Introduction : Entre dialogue et distraction, les paradoxes de l’open space en architecture
Au cœur d’un cabinet d’architecture parisien, le crayon glisse sur la feuille, la discussion fuse, la maquette se construit. L’atelier est vivant, bruissant, vibrant d’idées – mais aussi parfois de sollicitations qui brisent le fil d’une pensée ou arrachent l’œil à son tracé.

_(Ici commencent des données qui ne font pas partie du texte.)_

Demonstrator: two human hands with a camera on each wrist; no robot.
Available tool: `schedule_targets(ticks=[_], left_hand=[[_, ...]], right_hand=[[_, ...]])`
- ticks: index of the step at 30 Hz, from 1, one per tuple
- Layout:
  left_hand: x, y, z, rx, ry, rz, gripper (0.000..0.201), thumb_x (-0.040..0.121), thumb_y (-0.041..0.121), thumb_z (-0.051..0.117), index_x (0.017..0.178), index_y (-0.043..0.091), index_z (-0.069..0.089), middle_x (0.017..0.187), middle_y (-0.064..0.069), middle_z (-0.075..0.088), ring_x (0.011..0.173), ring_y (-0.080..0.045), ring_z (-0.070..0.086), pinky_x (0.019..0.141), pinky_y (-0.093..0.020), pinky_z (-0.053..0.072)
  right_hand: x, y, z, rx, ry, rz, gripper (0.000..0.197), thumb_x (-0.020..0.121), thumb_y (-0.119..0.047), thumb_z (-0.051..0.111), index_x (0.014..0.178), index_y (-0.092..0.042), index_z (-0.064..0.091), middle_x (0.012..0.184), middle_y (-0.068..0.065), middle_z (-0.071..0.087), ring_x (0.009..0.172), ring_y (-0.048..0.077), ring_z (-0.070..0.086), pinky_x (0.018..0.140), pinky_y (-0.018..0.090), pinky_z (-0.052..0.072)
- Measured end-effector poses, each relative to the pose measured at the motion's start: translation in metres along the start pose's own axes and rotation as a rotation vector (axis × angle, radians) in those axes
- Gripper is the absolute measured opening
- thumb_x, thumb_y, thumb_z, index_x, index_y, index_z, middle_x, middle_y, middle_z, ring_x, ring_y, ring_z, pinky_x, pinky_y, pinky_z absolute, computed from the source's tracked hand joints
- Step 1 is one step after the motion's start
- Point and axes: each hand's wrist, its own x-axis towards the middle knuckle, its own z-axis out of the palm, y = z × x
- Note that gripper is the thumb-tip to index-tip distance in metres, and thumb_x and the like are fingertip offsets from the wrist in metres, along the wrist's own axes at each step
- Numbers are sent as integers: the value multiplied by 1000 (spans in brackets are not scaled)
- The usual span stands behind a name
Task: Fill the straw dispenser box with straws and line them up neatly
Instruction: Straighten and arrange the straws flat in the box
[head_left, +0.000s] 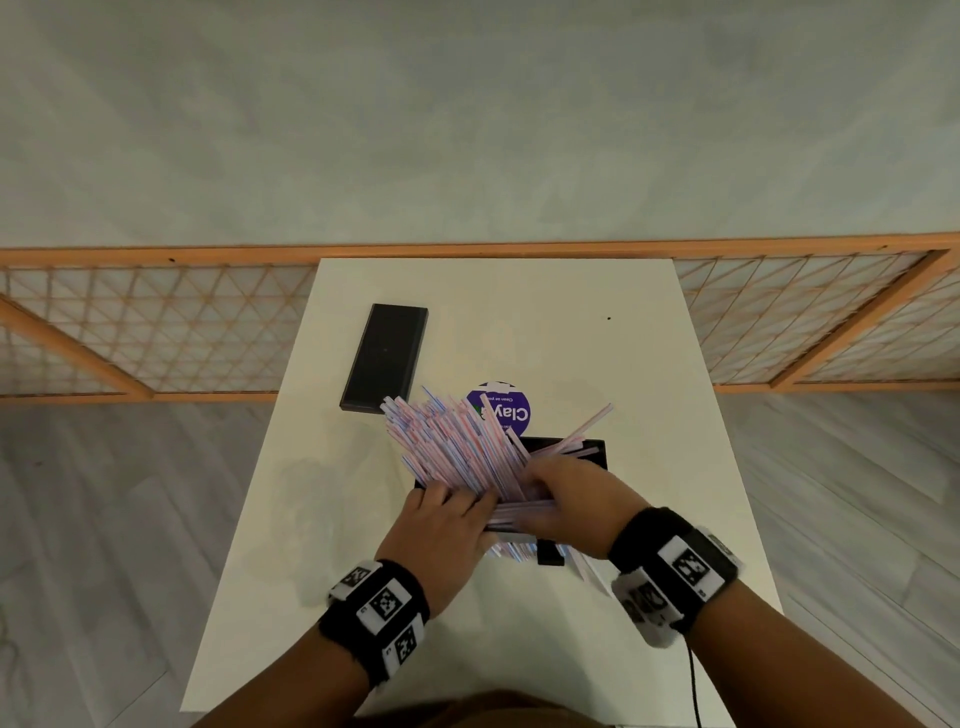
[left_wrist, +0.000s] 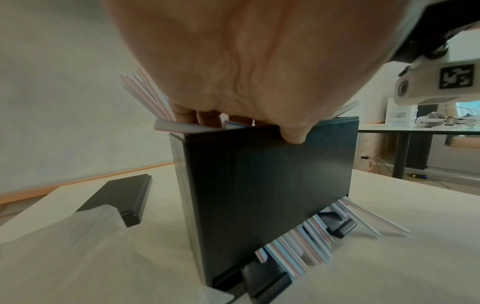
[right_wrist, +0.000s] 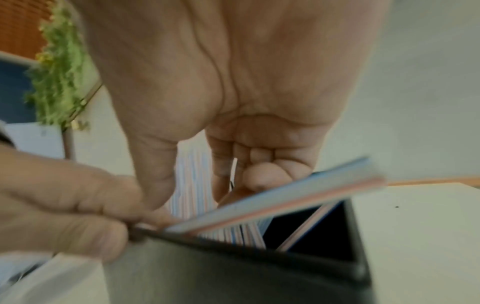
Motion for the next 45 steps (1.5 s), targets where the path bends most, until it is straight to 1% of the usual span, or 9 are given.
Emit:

L’open space, né de la volonté de décloisonner, d’ouvrir le dialogue créatif, révèle aujourd’hui une facette plus ambivalente : à mesure qu’il fertilise la collaboration, il expose chaque talent à une écologie de distractions, visuelles autant que sonores, dont l’impact sur la qualité du travail (et la santé psychique) ne cesse d’être documenté.

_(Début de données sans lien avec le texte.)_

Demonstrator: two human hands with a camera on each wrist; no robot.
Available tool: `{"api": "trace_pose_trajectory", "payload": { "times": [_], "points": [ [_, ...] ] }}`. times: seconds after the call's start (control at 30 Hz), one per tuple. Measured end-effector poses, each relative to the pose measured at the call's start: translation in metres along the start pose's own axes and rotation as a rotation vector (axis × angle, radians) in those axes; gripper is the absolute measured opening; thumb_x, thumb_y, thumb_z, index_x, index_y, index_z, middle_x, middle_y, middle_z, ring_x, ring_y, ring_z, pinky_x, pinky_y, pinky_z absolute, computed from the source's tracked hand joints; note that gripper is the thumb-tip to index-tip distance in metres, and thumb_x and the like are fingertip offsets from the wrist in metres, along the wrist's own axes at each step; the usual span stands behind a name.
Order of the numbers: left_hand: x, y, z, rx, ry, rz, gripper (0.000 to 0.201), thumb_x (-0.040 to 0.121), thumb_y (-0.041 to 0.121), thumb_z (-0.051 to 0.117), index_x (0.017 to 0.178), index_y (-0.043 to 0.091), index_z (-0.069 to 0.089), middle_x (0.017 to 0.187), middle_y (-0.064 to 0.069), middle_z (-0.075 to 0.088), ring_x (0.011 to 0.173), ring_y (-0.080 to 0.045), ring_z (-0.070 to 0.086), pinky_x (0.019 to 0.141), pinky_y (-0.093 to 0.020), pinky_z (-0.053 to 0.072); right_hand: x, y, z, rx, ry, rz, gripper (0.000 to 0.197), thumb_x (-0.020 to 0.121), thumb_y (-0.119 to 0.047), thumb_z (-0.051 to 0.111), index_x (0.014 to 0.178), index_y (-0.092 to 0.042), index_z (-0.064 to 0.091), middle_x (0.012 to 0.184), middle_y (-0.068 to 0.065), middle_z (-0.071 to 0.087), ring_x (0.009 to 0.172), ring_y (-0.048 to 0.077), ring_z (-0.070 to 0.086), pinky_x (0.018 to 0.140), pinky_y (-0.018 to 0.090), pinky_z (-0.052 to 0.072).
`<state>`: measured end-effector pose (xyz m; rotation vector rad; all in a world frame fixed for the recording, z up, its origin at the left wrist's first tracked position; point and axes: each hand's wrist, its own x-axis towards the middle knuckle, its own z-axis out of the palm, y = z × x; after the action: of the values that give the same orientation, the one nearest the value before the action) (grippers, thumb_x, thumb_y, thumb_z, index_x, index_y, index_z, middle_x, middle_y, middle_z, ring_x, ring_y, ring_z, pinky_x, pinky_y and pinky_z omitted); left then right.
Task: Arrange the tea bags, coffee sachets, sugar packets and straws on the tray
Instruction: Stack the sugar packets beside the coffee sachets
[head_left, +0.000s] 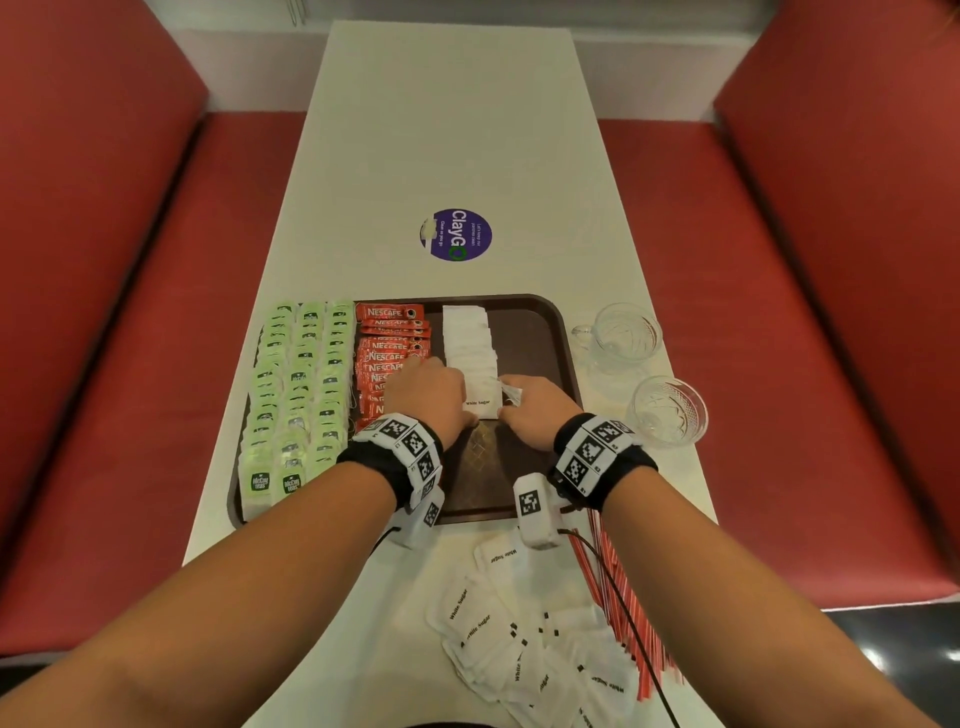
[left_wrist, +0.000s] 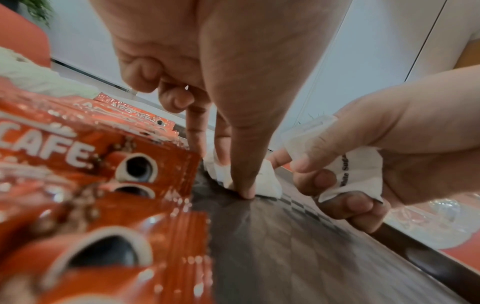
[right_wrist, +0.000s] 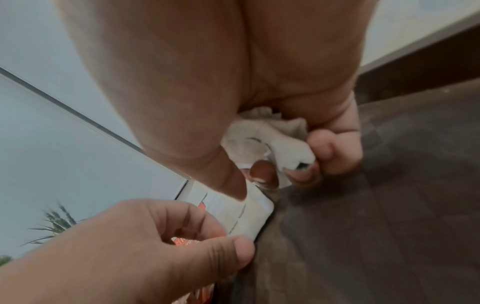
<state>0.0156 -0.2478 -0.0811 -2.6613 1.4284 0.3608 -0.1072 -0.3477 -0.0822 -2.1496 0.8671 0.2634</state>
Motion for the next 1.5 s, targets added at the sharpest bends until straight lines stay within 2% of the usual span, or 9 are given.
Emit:
{"api": "trace_pose_trajectory", "payload": {
  "times": [0.27, 0.43, 0.57, 0.7, 0.77, 0.93, 1.03, 1.23, 1.5],
  "points": [
    [-0.007, -0.005, -0.011, -0.317, 0.128, 0.122, 0.033, 0.086, 0.057, 0.064, 0.102, 0.029, 0.068, 0.108, 0.003, 0.06, 0.106, -0.019, 0.051, 0.092, -0.036, 0.046, -0.013, 0.001, -0.011, 0.137, 0.035, -0.019, 0.041, 0.094, -0.017, 0.06, 0.13, -0.02, 0.041, 0.099, 0.003, 0.062, 0.078, 0.015, 0.062, 0.062, 0.025, 0.047],
    [-0.014, -0.009, -0.019, -0.438, 0.047, 0.274, 0.034, 0.086, 0.056, 0.065, 0.109, 0.032, 0.068, 0.109, 0.009, 0.063, 0.105, -0.015, 0.052, 0.093, -0.036, 0.046, -0.017, -0.001, -0.014, 0.29, 0.131, -0.109, 0.024, 0.092, -0.018, 0.064, 0.113, -0.018, 0.051, 0.092, -0.001, 0.061, 0.078, 0.012, 0.058, 0.07, 0.028, 0.047],
    [-0.015, -0.011, -0.017, -0.6, -0.008, 0.245, 0.034, 0.084, 0.053, 0.069, 0.106, 0.027, 0.07, 0.089, 0.015, 0.067, 0.086, -0.006, 0.06, 0.08, -0.031, 0.051, -0.017, -0.002, -0.012, 0.393, 0.199, -0.155, 0.014, 0.095, -0.021, 0.063, 0.101, -0.013, 0.053, 0.087, 0.001, 0.059, 0.079, 0.016, 0.057, 0.072, 0.033, 0.049],
    [-0.015, -0.013, -0.02, -0.646, 0.013, 0.214, 0.026, 0.084, 0.047, 0.073, 0.094, 0.024, 0.068, 0.084, 0.013, 0.063, 0.074, -0.002, 0.056, 0.063, -0.019, 0.038, -0.02, -0.004, -0.01, 0.643, 0.143, -0.109, 0.018, 0.099, -0.035, 0.058, 0.103, -0.018, 0.052, 0.101, 0.014, 0.065, 0.096, 0.03, 0.068, 0.083, 0.051, 0.059],
    [-0.015, -0.014, -0.021, -0.668, 0.029, 0.207, 0.019, 0.085, 0.042, 0.074, 0.087, 0.024, 0.068, 0.078, 0.015, 0.061, 0.07, 0.0, 0.053, 0.06, -0.016, 0.033, -0.022, -0.006, -0.01, 0.839, 0.087, -0.088, 0.017, 0.103, -0.033, 0.051, 0.105, -0.017, 0.051, 0.108, 0.018, 0.063, 0.1, 0.032, 0.068, 0.082, 0.051, 0.06],
    [-0.014, -0.018, -0.021, -0.732, 0.068, 0.183, 0.014, 0.088, 0.036, 0.072, 0.082, 0.024, 0.07, 0.077, 0.015, 0.065, 0.075, -0.001, 0.058, 0.069, -0.024, 0.045, -0.029, -0.009, -0.013, 1.099, 0.044, -0.042, 0.019, 0.105, -0.03, 0.046, 0.109, -0.012, 0.05, 0.103, 0.016, 0.067, 0.092, 0.039, 0.072, 0.08, 0.05, 0.061],
    [-0.015, -0.019, -0.021, -0.767, 0.083, 0.19, 0.01, 0.09, 0.035, 0.07, 0.087, 0.025, 0.07, 0.078, 0.017, 0.064, 0.07, 0.003, 0.056, 0.067, -0.022, 0.04, -0.031, -0.009, -0.014, 1.096, 0.025, -0.045, 0.027, 0.104, -0.033, 0.047, 0.113, -0.008, 0.051, 0.103, 0.025, 0.067, 0.089, 0.047, 0.071, 0.077, 0.05, 0.061],
    [-0.018, -0.013, -0.025, -0.832, 0.146, 0.202, 0.013, 0.09, 0.034, 0.07, 0.099, 0.024, 0.071, 0.081, 0.017, 0.064, 0.067, 0.015, 0.052, 0.06, -0.01, 0.032, -0.031, -0.012, -0.013, 1.064, -0.021, -0.14, 0.018, 0.103, -0.026, 0.051, 0.109, -0.009, 0.05, 0.109, 0.025, 0.065, 0.089, 0.044, 0.071, 0.07, 0.044, 0.062],
    [-0.014, -0.021, -0.035, -0.763, 0.189, 0.16, 0.011, 0.096, 0.031, 0.061, 0.094, 0.023, 0.069, 0.082, 0.017, 0.062, 0.076, 0.001, 0.055, 0.067, -0.021, 0.042, -0.025, 0.002, -0.012, 0.577, 0.134, -0.181, 0.015, 0.1, -0.032, 0.056, 0.106, -0.018, 0.057, 0.085, 0.025, 0.069, 0.057, 0.023, 0.057, 0.053, 0.032, 0.046]
  ]
}}
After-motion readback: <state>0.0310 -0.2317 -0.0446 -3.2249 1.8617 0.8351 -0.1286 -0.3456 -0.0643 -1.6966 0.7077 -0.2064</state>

Car observer un architecte plongé dans la conception, c’est voir la nécessité d’une bulle de concentration, une zone protégée où la main, l’œil et la réflexion s’accordent, loin du cliquetis ou du passage. Dès lors, comment articuler transparence et intimité, collectif et attention ? Concevoir pour l’humain, ce n’est pas trancher : c’est inventer des réponses nuancées, ajustées, guidées par la singularité du geste professionnel.